That is useful. I am sure that Members are grateful to hear that from the Minister, but we know that there are many trusts in serious financial difficulties. Given the huge pressures on the NHS at the moment, this regime could be applied in many more places in the future. The truth of the matter is that the TSA regime will be used as a steamroller to force through the closure and downgrading of hospital services with limited public consultation, using a process that is set up in a way that creates public scepticism and mistrust from the word go.
The Government want to change the law to allow them to do elsewhere what the courts told them they could not do in Lewisham. As I have said already,
I would not want to inflict that chaos on anyone else. It damages trust not only in NHS leaders who are meant to be leading change but in our democracy.
I wish to say a few words about new clause 16. As I have already said, I will vote for the new clause if the right hon. Member for Sutton and Cheam pushes it to a vote this evening, because it offers a limited improvement on clause 119. None the less, it raises its own set of questions. The new clause leaves clause 119 in the Bill, so it still allows an administrator appointed to a failing hospital trust to make recommendations about services provided at successful neighbouring hospitals, which are not part of the trust to which the administrator has been appointed.

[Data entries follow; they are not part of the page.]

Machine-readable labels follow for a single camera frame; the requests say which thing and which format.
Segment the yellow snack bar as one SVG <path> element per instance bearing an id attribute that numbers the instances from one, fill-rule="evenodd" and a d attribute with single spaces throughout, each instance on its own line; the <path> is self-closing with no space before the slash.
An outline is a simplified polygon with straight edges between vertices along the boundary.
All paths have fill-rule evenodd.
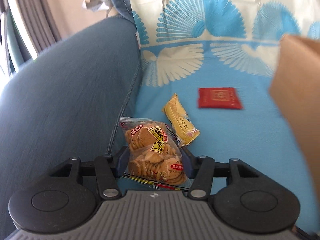
<path id="1" fill-rule="evenodd" d="M 189 145 L 200 135 L 200 131 L 189 119 L 176 93 L 164 105 L 162 112 L 170 121 L 180 147 Z"/>

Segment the clear bag of round biscuits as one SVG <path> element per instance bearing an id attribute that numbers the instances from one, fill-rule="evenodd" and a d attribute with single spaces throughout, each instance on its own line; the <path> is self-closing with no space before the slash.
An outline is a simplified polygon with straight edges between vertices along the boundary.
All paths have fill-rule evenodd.
<path id="1" fill-rule="evenodd" d="M 120 117 L 119 124 L 130 151 L 127 174 L 154 186 L 190 188 L 182 154 L 168 125 L 124 116 Z"/>

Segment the red snack packet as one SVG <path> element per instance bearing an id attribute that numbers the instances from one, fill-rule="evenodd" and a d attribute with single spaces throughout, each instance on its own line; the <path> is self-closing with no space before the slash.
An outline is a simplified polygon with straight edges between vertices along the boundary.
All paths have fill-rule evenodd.
<path id="1" fill-rule="evenodd" d="M 237 91 L 232 87 L 199 88 L 199 108 L 243 109 Z"/>

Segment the blue fabric sofa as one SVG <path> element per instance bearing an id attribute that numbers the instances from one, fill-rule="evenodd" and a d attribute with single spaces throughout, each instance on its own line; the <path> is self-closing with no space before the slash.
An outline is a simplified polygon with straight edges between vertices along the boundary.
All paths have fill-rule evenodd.
<path id="1" fill-rule="evenodd" d="M 10 197 L 70 157 L 90 161 L 125 144 L 142 80 L 130 0 L 117 13 L 45 50 L 1 94 L 1 239 L 15 226 Z"/>

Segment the brown cardboard box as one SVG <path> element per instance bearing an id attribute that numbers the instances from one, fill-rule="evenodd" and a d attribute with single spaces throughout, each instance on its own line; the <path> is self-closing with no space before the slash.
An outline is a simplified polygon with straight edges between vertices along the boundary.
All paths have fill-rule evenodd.
<path id="1" fill-rule="evenodd" d="M 289 122 L 319 192 L 319 41 L 281 38 L 269 93 Z"/>

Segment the blue white patterned cover sheet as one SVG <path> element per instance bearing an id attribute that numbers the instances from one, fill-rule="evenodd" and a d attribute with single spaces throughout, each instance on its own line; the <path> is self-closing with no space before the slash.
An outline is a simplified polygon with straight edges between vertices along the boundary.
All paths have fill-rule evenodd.
<path id="1" fill-rule="evenodd" d="M 167 121 L 174 93 L 200 135 L 195 155 L 239 158 L 291 190 L 297 225 L 319 231 L 306 161 L 268 89 L 285 34 L 319 37 L 319 0 L 130 0 L 143 79 L 135 116 Z M 199 108 L 199 88 L 235 88 L 243 109 Z"/>

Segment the grey curtain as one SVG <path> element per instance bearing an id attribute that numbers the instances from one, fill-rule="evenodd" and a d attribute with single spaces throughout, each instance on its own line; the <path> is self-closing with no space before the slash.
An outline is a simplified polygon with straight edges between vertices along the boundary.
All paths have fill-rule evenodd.
<path id="1" fill-rule="evenodd" d="M 17 0 L 17 3 L 37 54 L 61 40 L 47 0 Z"/>

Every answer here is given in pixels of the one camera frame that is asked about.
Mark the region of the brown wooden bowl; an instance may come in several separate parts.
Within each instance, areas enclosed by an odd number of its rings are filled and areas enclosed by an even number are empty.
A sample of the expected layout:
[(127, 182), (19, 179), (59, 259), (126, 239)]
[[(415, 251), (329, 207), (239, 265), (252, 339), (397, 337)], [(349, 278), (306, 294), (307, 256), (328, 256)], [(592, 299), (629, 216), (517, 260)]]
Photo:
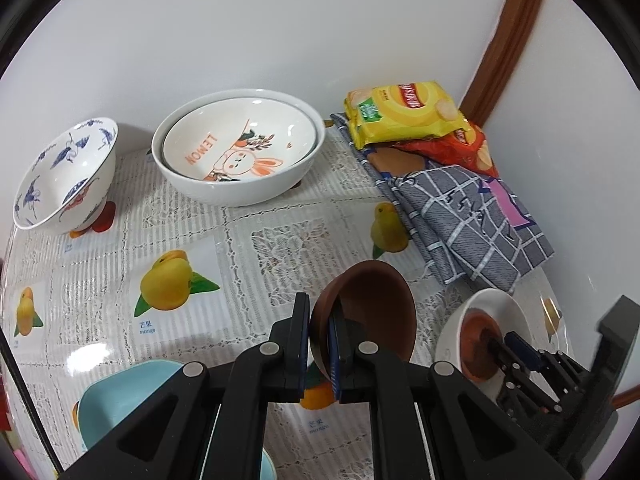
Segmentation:
[(498, 366), (487, 350), (490, 338), (502, 338), (497, 322), (483, 310), (467, 310), (460, 330), (460, 362), (463, 374), (472, 382), (486, 382), (497, 373)]
[(364, 327), (367, 337), (410, 360), (416, 343), (416, 305), (404, 277), (390, 264), (366, 260), (351, 266), (322, 290), (314, 304), (309, 339), (314, 362), (330, 374), (328, 331), (333, 306)]

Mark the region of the brown wooden door frame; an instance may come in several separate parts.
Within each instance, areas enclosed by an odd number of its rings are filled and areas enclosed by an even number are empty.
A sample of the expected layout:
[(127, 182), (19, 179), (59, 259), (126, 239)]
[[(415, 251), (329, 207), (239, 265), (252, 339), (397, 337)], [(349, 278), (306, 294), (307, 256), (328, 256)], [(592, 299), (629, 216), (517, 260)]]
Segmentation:
[(504, 0), (494, 36), (462, 99), (460, 110), (483, 127), (518, 67), (544, 0)]

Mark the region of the blue white porcelain bowl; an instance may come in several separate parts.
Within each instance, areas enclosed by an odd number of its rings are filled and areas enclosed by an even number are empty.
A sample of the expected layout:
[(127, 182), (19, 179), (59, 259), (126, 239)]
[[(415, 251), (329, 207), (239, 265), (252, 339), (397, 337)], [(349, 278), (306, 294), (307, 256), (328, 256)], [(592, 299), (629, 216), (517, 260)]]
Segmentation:
[(98, 117), (54, 139), (32, 163), (16, 191), (14, 226), (51, 235), (90, 228), (107, 202), (117, 136), (116, 122)]

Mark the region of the light blue square plate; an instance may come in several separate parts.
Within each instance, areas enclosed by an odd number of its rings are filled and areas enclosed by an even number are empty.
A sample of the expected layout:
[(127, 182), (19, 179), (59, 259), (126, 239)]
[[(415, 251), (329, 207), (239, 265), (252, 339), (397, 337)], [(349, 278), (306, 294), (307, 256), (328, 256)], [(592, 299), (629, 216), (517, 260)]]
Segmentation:
[(92, 385), (78, 426), (86, 452), (66, 479), (258, 479), (268, 405), (297, 399), (280, 356), (207, 367), (148, 361)]

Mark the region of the yellow chips bag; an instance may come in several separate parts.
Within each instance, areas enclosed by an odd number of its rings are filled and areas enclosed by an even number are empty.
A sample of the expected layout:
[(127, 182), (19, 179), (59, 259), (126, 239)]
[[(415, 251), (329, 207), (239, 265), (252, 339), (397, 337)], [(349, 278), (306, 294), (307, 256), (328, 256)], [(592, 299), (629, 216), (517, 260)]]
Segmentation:
[(452, 97), (436, 81), (352, 90), (344, 107), (357, 150), (370, 144), (441, 138), (471, 130)]

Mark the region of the red chips bag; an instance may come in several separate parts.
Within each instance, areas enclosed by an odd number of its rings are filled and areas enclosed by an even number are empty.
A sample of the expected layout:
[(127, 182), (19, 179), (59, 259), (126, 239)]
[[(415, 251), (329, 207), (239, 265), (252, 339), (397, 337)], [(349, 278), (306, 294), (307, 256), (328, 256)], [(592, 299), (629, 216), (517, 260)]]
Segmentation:
[(439, 138), (397, 142), (394, 148), (420, 154), (442, 165), (459, 165), (477, 174), (499, 177), (485, 133), (474, 122), (469, 122), (467, 129), (457, 129)]

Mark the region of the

As I understand it, the right hon. Gentleman’s new clause would give power to the commissioners of such services at the affected hospital outside the failing trust to have some sort of veto over whether the recommendations go any further. It suggests that if the commissioners of services at the affected hospital, such as Lewisham, agree with the changes being proposed, full public and patient consultation would kick in, consistent with the normal levels of communication and engagement that are required in full-service reconfigurations. If the local commissioners disagree with the recommendations, they can, if I understand his new clause correctly, call the process to a complete halt. I can see why that has some attractions, because it seems to provide some kind of brake on the all-encompassing powers of an administrator, and for that reason I am content to support it. However, it does not provide an entirely coherent solution to the problem that lies at the heart of clause 119.